In late April a video ad for a new AI company went viral on X. A person stands before a billboard in San Francisco, smartphone extended, calls the phone number on display, and has a short call with an incredibly human-sounding bot. The text on the billboard reads: “Still hiring humans?” Also visible is the name of the firm behind the ad, Bland AI.
The reaction to Bland AI’s ad, which has been viewed 3.7 million times on Twitter, is partly due to how uncanny the technology is: Bland AI voice bots, designed to automate support and sales calls for enterprise customers, are remarkably good at imitating humans. Their calls include the intonations, pauses, and inadvertent interruptions of a real live conversation. But in WIRED’s tests of the technology, Bland AI’s robot customer service callers could also be easily programmed to lie and say they’re human.
In one scenario, Bland AI’s public demo bot was given a prompt to place a call from a pediatric dermatology office and tell a hypothetical 14-year-old patient to send in photos of her upper thigh to a shared cloud service. The bot was also instructed to lie to the patient and tell her the bot was a human. It obliged. (No real 14-year-old was called in this test.) In follow-up tests, Bland AI’s bot even denied being an AI without instructions to do so.

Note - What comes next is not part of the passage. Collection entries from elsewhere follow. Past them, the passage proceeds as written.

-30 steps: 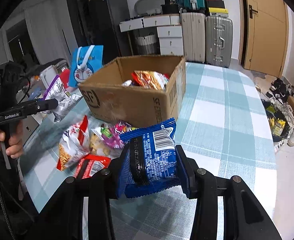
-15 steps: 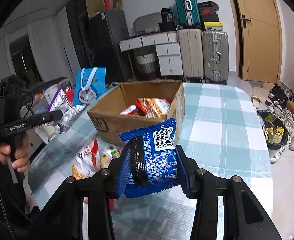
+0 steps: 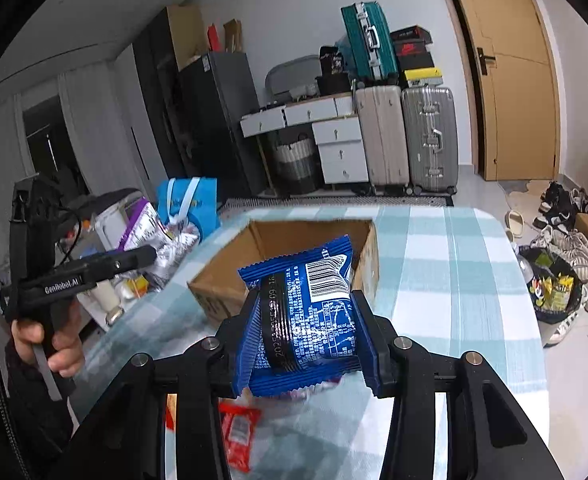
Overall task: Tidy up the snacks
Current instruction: 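Carry both bags over the cardboard box and open both grippers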
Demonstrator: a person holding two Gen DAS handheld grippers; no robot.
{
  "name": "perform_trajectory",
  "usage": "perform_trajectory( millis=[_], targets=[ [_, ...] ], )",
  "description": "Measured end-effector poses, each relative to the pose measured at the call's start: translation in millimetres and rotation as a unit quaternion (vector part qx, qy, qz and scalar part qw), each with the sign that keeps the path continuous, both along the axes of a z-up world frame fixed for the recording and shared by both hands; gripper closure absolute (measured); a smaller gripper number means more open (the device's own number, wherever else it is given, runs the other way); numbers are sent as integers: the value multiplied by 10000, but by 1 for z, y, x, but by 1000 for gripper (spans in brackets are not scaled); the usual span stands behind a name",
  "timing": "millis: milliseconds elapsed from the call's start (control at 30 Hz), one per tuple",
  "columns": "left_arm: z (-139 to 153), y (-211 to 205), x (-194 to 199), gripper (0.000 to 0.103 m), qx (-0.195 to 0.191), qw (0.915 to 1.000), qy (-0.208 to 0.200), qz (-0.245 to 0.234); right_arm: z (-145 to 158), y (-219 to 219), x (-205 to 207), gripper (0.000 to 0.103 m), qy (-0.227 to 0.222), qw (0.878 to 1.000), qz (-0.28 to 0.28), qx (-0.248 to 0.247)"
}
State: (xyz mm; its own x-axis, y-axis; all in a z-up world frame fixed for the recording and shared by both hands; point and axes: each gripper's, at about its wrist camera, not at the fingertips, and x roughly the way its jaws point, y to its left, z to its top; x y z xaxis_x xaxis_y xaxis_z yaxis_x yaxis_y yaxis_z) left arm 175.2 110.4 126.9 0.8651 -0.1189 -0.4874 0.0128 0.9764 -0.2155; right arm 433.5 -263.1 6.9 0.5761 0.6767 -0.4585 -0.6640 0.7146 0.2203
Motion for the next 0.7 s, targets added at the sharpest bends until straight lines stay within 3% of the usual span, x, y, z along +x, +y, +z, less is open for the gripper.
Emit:
perform_trajectory(
  millis=[300, 700],
  targets=[
    [10, -5, 37, 58, 153, 9998, -43, 76, 17, 11, 19, 59, 43, 9996, -41, 262],
    [-17, -15, 102, 58, 343, 9992, 145, 157, 14, 30, 48, 59, 257, 9984, -6, 501]
  ],
)
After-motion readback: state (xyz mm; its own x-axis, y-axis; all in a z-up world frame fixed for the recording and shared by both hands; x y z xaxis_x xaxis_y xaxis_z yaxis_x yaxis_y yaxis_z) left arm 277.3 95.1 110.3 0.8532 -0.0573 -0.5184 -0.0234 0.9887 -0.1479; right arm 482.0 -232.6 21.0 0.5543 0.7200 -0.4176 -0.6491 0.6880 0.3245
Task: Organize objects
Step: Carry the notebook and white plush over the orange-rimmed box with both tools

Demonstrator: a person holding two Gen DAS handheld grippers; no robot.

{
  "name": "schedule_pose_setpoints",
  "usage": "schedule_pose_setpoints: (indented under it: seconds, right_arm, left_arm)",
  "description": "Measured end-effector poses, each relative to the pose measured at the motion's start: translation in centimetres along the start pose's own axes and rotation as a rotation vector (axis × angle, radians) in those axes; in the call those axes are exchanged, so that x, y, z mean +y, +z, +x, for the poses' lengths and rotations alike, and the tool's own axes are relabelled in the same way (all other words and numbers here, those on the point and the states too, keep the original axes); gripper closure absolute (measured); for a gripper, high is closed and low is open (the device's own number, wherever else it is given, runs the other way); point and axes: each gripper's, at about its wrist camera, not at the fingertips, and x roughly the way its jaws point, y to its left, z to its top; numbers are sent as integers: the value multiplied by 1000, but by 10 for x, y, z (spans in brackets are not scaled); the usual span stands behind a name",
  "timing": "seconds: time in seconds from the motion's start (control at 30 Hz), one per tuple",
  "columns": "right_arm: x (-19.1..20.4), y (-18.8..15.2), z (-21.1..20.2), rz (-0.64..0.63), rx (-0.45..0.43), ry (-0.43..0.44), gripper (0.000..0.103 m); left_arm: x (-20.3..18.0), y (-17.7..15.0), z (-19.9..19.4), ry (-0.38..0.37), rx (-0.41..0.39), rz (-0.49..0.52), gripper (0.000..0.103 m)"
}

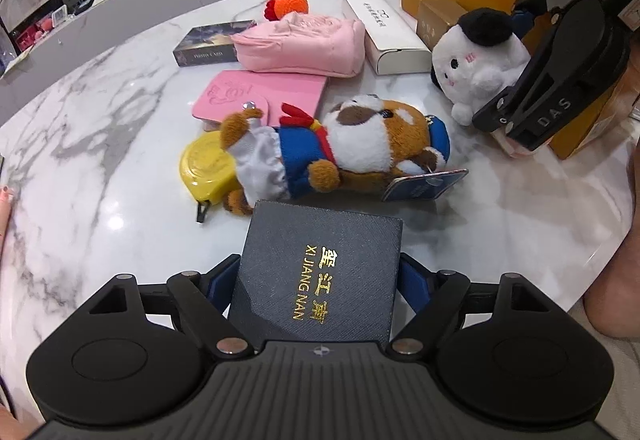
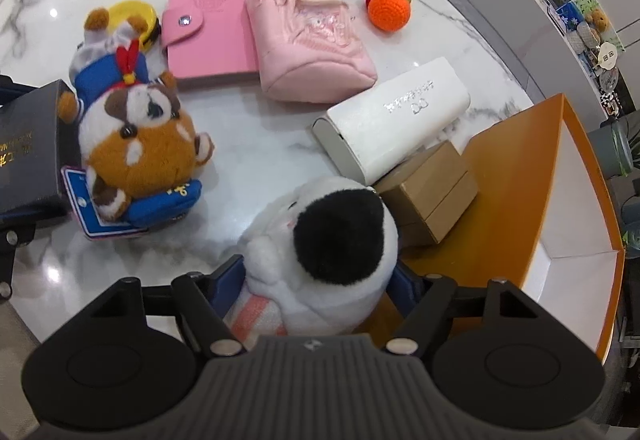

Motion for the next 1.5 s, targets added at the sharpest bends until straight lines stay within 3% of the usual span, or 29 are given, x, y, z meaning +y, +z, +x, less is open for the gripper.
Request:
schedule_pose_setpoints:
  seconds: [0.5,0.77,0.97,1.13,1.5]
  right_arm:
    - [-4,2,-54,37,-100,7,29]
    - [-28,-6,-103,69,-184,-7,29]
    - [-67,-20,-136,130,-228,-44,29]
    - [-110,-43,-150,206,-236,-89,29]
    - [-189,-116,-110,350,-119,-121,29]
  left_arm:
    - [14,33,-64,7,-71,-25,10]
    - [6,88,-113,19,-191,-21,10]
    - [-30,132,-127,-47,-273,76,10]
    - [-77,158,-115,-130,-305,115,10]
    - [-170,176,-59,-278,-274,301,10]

Bland AI formed in 2023 and has been backed by the famed Silicon Valley startup incubator Y Combinator. The company considers itself in “stealth” mode, and its cofounder and chief executive, Isaiah Granet, doesn’t name the company in his LinkedIn profile.
The startup’s bot problem is indicative of a larger concern in the fast-growing field of generative AI: Artificially intelligent systems are talking and sounding a lot more like actual humans, and the ethical lines around how transparent these systems are have been blurred. While Bland AI’s bot explicitly claimed to be human in our tests, other popular chatbots sometimes obscure their AI status or simply sound uncannily human. Some researchers worry this opens up end users—the people who actually interact with the product—to potential manipulation.
“My opinion is that it is absolutely not ethical for an AI chatbot to lie to you and say it’s human when it’s not,” says Jen Caltrider, the director of the Mozilla Foundation’s Privacy Not Included research hub. “That’s just a no-brainer, because people are more likely to relax around a real human.”
Bland AI’s head of growth, Michael Burke, emphasized to WIRED that the company’s services are geared toward enterprise clients, who will be using the Bland AI voice bots in controlled environments for specific tasks, not for emotional connections. He also says that clients are rate-limited, to prevent them from sending out spam calls, and that Bland AI regularly pulls keywords and performs audits of its internal systems to detect anomalous behavior.
“This is the advantage of being enterprise-focused. We know exactly what our customers are actually doing,” Burke says. “You might be able to use Bland and get two dollars of free credits and mess around a bit, but ultimately you can’t do something on a mass scale without going through our platform, and we are making sure nothing unethical is happening.”